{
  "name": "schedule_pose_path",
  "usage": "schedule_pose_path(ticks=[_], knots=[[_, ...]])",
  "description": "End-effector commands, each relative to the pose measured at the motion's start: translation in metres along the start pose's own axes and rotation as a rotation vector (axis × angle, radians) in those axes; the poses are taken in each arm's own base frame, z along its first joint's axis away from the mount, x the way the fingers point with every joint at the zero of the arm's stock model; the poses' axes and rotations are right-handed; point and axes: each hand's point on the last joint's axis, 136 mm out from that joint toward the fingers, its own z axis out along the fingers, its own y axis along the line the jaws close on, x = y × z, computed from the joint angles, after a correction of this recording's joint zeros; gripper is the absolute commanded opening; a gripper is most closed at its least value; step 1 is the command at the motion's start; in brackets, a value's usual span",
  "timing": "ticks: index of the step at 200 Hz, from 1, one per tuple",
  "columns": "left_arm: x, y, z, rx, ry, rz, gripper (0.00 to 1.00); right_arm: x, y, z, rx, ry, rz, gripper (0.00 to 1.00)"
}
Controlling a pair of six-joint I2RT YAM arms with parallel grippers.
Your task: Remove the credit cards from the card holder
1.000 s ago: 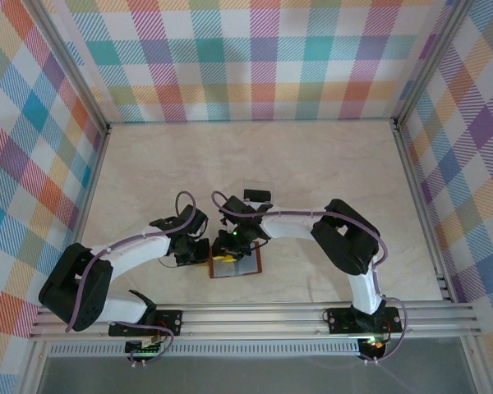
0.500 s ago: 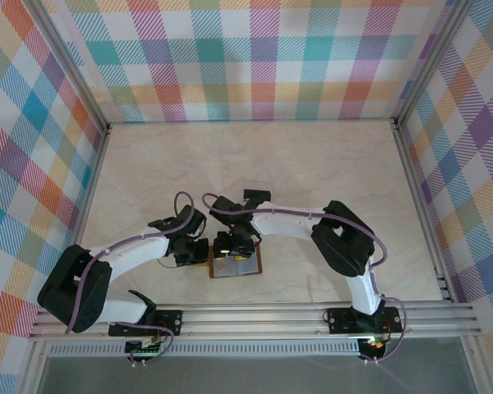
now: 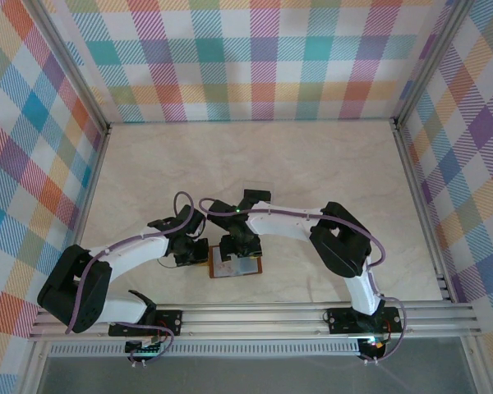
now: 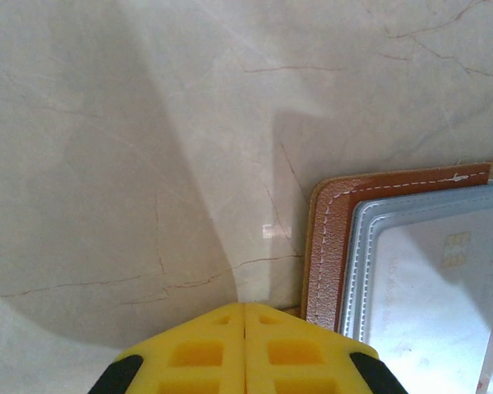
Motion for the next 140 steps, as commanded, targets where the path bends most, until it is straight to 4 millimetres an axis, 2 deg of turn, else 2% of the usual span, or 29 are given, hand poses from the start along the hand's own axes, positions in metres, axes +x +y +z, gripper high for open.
schedule_pose_path(ticks=[1,29,69,103,140], knots=[[0.010,0.016,0.004,-0.048,0.027,-0.004,0.07,0.003,-0.012,-0.010,0.065,-0.012,-0.013,0.70],[0.009,0.016,0.004,-0.047,0.026,-0.004,0.07,0.005,-0.027,-0.012,0.125,-0.024,-0.007,0.70],[0.009,0.015,0.003,-0.047,0.025,-0.002,0.07,0.011,-0.044,-0.001,0.195,0.000,-0.001,0.70],[0.009,0.016,0.004,-0.050,0.027,-0.001,0.07,0.015,-0.048,0.006,0.201,0.013,0.004,0.70],[0.007,0.013,0.003,-0.041,0.025,0.000,0.07,0.013,-0.046,-0.003,0.183,-0.015,0.003,0.71]])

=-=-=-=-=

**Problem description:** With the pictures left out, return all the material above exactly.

**Exercise output:**
{
  "name": "schedule_pose_path",
  "usage": "schedule_pose_path(ticks=[_], knots=[[_, ...]])",
  "description": "End-effector commands, each relative to the pose measured at the motion's start: translation in metres along the start pose's own axes and rotation as a rotation vector (axis × angle, radians) in those axes; the poses are taken in each arm's own base frame, z along its first joint's axis away from the mount, x the way the fingers point with every joint at the zero of the arm's stock model; the poses' axes and rotations are right-handed; point and axes: each hand's point on the last joint's axis, 136 mm out from that joint toward the fingers, its own z axis out along the fingers, its own y axis along the line the jaws close on, x = y × z, computed from the joint angles, after a correction of this recording's joint zeros; gripper is the absolute commanded opening; a gripper is most closed at its least value; step 1 is the command at the motion's start; in brackets, a value's usual span",
  "timing": "ticks: index of the step at 200 Hz, from 1, one per tuple",
  "columns": "left_arm: x, y, z, rx, ry, rz, gripper (0.00 to 1.00); right_arm: x, y, z, rx, ry, rz, gripper (0.00 to 1.00)"
}
Controlling a pair of six-joint I2RT YAM arms with parallel grippers.
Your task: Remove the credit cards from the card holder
1.000 s ago: 
0.500 s ago: 
now: 
now: 
Motion for the next 140 steps, as commanded, targets where the path bends most, until it is straight to 4 millimetres an axis, 2 deg of turn, else 2% of the usual span, or 29 are given, hand poses from the start along the hand's own axes, positions in metres, axes +x +y +z, gripper high for open.
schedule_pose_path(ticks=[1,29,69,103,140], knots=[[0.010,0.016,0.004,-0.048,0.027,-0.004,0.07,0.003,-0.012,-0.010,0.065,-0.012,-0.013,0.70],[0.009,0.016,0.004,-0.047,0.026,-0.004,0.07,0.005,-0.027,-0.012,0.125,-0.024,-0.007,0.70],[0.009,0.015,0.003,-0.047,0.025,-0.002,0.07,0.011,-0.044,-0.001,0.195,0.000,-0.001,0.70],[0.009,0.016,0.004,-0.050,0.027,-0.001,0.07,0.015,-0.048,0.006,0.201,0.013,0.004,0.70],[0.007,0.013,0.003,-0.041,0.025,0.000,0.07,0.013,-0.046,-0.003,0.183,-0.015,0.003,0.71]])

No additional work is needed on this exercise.